Cancer Complementary and Alternative Medicine: Q & A

Complementary and Alternative Medicine in Cancer Treatment:
Questions and Answers



  • Complementary and alternative medicine is a group of diverse medical and health care systems, practices, and products that are not presently considered to be part of conventional medicine.
  • It is important that the same scientific evaluation that is used to assess conventional approaches be used to evaluate CAM therapies.
  • The National Cancer Institute and the National Center for Complementary and Alternative Medicine are sponsoring or cosponsoring various clinical trials to study CAM therapies for cancer.
  • It is important that patients inform all of their health care providers about any therapies they are currently using or considering. This is to help ensure a safe and coordinated course of care.
  1. What is complementary and alternative medicine?
  2. Complementary and alternative medicine, as defined by the National Center for Complementary and Alternative Medicine, is a group of diverse medical and health care systems, practices, and products that are not presently considered to be part of conventional medicine. Complementary medicine is used together with conventional medicine. Alternative medicine is used in place of conventional medicine. Conventional medicine is medicine as practiced by holders of M.D. or D.O. degrees and by their allied health professionals, such as physical therapists, psychologists, and registered nurses. Other terms for conventional medicine include allopathy; Western, mainstream, orthodox, and regular medicine; and biomedicine. Some conventional medical practitioners are also practitioners of CAM.

    This fact sheet answers some frequently asked questions about the use of CAM therapies among the general public, and about how CAM approaches are evaluated, and suggests sources for further information.

  3. Are complementary and alternative therapies widely used?
  4. The results of studies of CAM use have been inconsistent. One large-scale study published in the November 11, 1998, issue of the Journal of the American Medical Association found that CAM use among the general public increased from 33.8 percent in 1990 to 42.1 percent in 1997. However, an analysis of data from the 1999 National Health Interview Survey indicated that only 28.9 percent of U.S. adults had used at least one CAM therapy in the past year. These results were published in the journal Medical Care in 2002.

    Several surveys of CAM use by cancer patients have been conducted with small numbers of patients. One study published in the February 2000 issue of the journal Cancer reported that 37 percent of 46 patients with prostate cancer used one or more CAM therapies as part of their cancer treatment. These therapies included herbal remedies, vitamins, and special diets.

    A larger study of CAM use in patients with different types of cancer was published in the July 2000 issue of the Journal of Clinical Oncology. This study found that 69 percent of 453 cancer patients had used at least one CAM therapy as part of their cancer treatment. Additional information about CAM use among cancer patients can be found in a review article published in Seminars in Oncology in December 2002.

  5. How are CAM approaches evaluated?
  6. It is important that the same rigorous scientific evaluation used to assess conventional approaches be used to evaluate CAM therapies. The National Cancer Institute and NCCAM are funding a number of clinical trials at medical centers to evaluate CAM therapies for cancer.

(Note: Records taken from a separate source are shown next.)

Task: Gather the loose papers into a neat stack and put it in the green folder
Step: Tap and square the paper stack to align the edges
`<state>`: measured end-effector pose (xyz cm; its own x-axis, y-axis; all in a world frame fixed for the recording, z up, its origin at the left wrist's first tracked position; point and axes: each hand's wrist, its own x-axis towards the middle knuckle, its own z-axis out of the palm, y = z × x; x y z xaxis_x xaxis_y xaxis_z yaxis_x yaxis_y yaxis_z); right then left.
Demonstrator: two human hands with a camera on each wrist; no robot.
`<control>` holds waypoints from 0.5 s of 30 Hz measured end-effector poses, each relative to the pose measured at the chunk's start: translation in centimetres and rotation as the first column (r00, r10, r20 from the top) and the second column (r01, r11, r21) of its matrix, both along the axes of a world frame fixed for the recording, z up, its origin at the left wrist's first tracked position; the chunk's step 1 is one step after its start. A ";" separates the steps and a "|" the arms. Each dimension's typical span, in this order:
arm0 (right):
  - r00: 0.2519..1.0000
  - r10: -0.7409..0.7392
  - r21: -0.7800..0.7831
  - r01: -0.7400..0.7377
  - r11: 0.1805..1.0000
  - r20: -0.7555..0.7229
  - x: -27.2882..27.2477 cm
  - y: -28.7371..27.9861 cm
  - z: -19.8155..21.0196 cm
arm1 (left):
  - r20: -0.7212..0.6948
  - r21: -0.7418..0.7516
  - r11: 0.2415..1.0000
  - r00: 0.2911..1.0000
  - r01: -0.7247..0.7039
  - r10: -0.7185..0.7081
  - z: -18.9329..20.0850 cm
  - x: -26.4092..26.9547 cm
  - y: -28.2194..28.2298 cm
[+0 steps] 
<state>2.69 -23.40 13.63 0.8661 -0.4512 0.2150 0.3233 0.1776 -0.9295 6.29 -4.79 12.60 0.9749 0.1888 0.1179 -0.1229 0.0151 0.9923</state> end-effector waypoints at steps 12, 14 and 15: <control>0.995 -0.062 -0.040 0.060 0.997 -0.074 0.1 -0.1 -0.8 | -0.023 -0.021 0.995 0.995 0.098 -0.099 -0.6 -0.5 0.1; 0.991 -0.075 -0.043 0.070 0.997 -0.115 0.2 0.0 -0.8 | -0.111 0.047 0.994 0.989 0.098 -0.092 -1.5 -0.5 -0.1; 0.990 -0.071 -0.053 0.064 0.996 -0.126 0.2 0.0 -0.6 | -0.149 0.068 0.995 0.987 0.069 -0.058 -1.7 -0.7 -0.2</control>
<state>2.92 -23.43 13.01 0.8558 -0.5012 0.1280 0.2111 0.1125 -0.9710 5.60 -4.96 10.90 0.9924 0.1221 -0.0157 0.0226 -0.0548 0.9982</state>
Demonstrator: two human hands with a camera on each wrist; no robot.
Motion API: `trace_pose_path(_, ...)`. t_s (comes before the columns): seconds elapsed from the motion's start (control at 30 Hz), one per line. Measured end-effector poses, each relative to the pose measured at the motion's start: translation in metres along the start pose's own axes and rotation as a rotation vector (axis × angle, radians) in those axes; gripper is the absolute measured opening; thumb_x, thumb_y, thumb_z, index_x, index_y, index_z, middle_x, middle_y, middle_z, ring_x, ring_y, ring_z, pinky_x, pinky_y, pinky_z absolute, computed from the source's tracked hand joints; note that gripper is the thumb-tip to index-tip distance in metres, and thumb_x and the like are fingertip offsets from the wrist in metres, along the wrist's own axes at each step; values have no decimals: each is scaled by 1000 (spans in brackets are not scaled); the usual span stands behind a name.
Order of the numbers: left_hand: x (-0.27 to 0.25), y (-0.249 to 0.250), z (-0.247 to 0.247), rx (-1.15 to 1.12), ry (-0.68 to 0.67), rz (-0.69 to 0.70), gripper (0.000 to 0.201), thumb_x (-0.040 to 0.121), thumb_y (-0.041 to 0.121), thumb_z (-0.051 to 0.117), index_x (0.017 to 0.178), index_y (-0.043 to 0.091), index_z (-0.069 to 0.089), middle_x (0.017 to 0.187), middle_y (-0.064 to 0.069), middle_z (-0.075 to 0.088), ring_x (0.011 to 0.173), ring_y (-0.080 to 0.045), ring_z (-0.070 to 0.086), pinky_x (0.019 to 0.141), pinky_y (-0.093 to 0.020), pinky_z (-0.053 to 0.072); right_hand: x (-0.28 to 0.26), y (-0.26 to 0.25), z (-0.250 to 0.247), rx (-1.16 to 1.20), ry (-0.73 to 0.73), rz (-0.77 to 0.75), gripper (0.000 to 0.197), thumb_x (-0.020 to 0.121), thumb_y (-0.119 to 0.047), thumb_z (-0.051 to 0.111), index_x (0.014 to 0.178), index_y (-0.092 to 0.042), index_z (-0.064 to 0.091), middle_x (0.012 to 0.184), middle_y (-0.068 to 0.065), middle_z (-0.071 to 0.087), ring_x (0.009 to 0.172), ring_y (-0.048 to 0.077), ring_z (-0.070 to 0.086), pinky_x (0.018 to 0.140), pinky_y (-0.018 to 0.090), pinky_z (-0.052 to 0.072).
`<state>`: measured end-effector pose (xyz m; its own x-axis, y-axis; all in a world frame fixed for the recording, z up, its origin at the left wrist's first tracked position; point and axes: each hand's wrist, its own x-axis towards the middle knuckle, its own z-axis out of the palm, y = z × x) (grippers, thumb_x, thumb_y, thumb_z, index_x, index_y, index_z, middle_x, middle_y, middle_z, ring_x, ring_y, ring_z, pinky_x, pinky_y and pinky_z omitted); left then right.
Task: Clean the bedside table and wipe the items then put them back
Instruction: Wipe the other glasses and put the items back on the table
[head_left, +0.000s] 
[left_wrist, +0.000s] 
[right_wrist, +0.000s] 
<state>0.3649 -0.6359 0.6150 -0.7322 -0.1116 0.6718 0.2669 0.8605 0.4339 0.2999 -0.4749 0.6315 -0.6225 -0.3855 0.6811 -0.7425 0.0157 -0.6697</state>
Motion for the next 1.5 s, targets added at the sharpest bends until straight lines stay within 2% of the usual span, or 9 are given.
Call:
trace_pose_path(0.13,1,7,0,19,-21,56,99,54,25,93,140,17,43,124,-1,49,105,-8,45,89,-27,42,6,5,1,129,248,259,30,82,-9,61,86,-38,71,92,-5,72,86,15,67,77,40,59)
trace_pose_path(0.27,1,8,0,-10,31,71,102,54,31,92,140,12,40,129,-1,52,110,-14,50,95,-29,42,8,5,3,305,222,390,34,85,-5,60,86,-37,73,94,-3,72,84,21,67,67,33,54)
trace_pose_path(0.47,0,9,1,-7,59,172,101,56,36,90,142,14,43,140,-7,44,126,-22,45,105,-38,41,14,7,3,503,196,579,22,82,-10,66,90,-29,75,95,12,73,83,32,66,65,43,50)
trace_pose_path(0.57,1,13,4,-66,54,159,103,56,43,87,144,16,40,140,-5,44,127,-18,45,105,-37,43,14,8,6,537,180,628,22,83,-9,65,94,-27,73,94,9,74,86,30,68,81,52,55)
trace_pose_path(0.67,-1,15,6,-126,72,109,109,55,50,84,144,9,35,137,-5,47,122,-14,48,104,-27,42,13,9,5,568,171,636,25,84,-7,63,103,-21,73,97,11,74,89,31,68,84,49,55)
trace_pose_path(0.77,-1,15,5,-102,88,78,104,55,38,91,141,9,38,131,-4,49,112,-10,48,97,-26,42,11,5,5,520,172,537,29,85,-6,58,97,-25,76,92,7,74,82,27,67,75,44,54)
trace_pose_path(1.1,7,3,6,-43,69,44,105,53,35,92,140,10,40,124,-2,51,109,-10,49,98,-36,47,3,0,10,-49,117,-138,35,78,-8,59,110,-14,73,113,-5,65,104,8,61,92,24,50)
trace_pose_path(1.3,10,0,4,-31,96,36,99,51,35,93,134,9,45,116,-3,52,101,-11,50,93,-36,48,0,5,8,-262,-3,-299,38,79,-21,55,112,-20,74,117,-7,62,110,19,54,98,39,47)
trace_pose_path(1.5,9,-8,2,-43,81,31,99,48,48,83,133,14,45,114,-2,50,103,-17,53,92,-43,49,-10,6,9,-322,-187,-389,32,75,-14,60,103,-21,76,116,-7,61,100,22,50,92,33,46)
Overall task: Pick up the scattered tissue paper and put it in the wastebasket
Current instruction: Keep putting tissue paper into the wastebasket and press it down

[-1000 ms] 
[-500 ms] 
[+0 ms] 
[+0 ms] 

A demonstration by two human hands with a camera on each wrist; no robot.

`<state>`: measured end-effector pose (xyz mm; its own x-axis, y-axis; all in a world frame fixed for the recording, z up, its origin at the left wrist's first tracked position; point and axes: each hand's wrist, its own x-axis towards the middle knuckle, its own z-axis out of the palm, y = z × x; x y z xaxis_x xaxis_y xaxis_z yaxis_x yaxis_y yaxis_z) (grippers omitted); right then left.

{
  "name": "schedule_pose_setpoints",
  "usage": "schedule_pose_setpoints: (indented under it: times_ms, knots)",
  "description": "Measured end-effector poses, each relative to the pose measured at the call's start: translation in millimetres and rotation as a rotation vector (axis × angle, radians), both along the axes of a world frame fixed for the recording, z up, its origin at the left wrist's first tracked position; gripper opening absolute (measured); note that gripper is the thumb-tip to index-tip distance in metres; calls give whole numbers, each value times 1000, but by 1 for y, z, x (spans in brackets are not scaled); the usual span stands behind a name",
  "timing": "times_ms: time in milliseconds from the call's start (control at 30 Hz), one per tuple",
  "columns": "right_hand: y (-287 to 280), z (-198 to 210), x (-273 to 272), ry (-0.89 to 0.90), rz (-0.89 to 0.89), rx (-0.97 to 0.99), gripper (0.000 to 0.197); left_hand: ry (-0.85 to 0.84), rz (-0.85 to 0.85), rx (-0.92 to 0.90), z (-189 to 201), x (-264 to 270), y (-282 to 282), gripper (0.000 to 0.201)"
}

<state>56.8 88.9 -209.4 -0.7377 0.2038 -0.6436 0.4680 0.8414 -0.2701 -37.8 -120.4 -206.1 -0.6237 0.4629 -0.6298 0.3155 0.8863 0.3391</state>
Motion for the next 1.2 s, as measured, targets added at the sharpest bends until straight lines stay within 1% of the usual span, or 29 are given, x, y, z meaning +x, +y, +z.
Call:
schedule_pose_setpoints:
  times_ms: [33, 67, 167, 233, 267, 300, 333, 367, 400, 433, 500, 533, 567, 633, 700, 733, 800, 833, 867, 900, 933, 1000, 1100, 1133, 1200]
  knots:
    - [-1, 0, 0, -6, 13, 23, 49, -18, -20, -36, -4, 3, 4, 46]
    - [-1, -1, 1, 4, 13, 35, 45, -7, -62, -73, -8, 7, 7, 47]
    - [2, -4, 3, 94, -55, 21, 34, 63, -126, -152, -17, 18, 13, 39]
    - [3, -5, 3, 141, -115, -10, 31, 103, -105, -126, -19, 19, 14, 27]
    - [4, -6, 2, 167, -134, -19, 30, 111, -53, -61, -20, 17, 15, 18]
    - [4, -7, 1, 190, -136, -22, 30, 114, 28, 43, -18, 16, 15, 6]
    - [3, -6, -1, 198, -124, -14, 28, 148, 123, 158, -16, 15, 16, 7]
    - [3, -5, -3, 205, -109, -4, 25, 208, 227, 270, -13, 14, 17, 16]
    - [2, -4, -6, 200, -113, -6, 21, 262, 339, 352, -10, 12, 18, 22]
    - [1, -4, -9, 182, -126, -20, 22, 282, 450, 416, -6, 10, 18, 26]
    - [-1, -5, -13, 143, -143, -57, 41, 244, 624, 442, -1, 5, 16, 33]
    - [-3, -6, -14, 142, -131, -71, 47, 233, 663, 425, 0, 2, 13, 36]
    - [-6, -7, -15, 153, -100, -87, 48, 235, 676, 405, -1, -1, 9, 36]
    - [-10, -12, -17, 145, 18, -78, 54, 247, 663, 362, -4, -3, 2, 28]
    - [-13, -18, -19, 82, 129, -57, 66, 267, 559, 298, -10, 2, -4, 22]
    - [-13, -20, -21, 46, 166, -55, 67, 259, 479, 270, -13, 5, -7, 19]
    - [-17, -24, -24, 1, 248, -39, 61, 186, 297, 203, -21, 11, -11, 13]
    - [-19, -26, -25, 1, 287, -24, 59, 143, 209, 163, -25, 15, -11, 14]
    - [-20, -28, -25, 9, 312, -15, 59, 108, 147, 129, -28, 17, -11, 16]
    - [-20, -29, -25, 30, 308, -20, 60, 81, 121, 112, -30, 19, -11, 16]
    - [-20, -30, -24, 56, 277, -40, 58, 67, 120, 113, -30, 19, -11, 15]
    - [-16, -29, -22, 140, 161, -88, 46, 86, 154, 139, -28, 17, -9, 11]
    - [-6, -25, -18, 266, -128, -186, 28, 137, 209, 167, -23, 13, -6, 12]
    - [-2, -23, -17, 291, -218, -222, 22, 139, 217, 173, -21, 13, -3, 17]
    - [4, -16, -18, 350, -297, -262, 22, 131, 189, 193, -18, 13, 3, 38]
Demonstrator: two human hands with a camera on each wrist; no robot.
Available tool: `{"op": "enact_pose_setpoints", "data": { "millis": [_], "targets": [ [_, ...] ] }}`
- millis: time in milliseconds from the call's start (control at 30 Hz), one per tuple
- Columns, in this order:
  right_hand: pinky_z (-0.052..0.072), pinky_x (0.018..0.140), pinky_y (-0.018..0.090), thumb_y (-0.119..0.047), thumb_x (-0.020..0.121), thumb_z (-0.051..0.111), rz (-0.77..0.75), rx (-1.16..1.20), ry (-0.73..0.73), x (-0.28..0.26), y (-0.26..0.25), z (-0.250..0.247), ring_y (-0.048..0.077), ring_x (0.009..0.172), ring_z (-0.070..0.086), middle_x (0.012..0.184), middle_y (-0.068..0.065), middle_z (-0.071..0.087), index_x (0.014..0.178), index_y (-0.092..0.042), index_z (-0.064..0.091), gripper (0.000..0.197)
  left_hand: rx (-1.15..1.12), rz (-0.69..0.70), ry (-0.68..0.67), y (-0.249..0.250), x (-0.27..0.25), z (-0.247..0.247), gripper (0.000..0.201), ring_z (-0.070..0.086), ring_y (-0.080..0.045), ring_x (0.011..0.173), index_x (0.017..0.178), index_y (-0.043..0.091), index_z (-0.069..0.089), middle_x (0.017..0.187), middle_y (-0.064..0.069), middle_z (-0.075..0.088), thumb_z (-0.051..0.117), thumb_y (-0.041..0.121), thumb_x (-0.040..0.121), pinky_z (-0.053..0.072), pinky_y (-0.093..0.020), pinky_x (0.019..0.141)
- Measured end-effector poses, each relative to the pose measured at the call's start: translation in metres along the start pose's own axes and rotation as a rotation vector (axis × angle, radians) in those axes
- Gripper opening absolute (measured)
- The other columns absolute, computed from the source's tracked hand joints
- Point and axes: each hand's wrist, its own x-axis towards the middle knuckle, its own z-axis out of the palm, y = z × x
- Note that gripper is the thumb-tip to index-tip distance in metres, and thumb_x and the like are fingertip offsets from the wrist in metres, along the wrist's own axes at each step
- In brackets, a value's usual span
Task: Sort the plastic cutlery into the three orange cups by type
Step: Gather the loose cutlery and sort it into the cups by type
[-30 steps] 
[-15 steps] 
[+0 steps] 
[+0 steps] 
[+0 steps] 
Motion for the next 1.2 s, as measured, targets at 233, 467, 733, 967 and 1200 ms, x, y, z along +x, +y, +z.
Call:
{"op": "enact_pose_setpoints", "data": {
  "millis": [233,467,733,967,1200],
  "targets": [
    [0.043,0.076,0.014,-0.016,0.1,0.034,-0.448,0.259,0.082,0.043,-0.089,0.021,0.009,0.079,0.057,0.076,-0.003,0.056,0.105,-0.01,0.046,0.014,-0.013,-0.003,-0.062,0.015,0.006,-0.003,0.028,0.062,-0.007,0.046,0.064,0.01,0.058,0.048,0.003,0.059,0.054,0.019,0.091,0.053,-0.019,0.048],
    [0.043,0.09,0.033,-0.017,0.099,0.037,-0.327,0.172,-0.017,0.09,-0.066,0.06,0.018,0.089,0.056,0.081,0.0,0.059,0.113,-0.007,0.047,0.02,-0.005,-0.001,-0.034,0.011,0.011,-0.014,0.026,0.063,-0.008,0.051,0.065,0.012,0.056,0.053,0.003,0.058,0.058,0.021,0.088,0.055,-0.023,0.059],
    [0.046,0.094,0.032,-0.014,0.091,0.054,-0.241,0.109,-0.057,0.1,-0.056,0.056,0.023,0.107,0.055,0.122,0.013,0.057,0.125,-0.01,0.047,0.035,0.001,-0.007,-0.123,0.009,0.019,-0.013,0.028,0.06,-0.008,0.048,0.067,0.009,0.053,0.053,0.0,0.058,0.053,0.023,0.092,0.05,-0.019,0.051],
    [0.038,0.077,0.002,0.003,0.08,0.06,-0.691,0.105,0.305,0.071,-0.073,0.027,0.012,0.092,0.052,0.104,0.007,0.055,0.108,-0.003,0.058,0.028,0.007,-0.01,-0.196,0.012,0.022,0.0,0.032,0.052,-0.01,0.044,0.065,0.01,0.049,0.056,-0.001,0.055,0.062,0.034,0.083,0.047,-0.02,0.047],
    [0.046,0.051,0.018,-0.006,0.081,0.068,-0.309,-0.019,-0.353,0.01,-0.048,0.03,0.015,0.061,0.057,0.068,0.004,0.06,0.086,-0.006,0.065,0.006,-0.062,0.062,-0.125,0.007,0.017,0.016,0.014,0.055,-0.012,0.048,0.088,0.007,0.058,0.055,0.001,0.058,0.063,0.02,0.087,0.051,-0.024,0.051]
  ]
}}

    Conventional approaches to cancer treatment have generally been studied for safety and effectiveness through a rigorous scientific process that includes clinical trials with large numbers of patients. Less is known about the safety and effectiveness of complementary and alternative methods. Some CAM therapies have undergone rigorous evaluation. A small number of CAM therapies originally considered to be purely alternative approaches are finding a place in cancer treatment—not as cures, but as complementary therapies that may help patients feel better and recover faster. One example is acupuncture. According to a panel of experts at a National Institutes of Health Consensus Conference in November 1997, acupuncture has been found to be effective in the management of chemotherapy-associated nausea and vomiting and in controlling pain associated with surgery. In contrast, some approaches, such as the use of laetrile, have been studied and found ineffective or potentially harmful.

  7. What is the Best Case Series Program?
  8. The Best Case Series Program, which was started by the NCI in 1991, is one way CAM approaches that are being used in practice are being evaluated. The program is overseen by the NCI’s Office of Cancer Complementary and Alternative Medicine. Health care professionals who offer CAM services submit their patients’ medical records and related materials to OCCAM. OCCAM conducts a critical review of the materials and develops followup research strategies for approaches that have therapeutic potential.

  9. Are the NCI and NCCAM sponsoring clinical trials in complementary and alternative medicine?
  10. The NCI and NCCAM are currently sponsoring or cosponsoring various clinical trials to study complementary and alternative treatments for cancer. Some of these trials study the effects of complementary approaches used in addition to conventional treatments, while others compare alternative therapies with conventional treatments. Current trials include the following:

    Patients who are interested in taking part in these or any clinical trials should talk with their doctor.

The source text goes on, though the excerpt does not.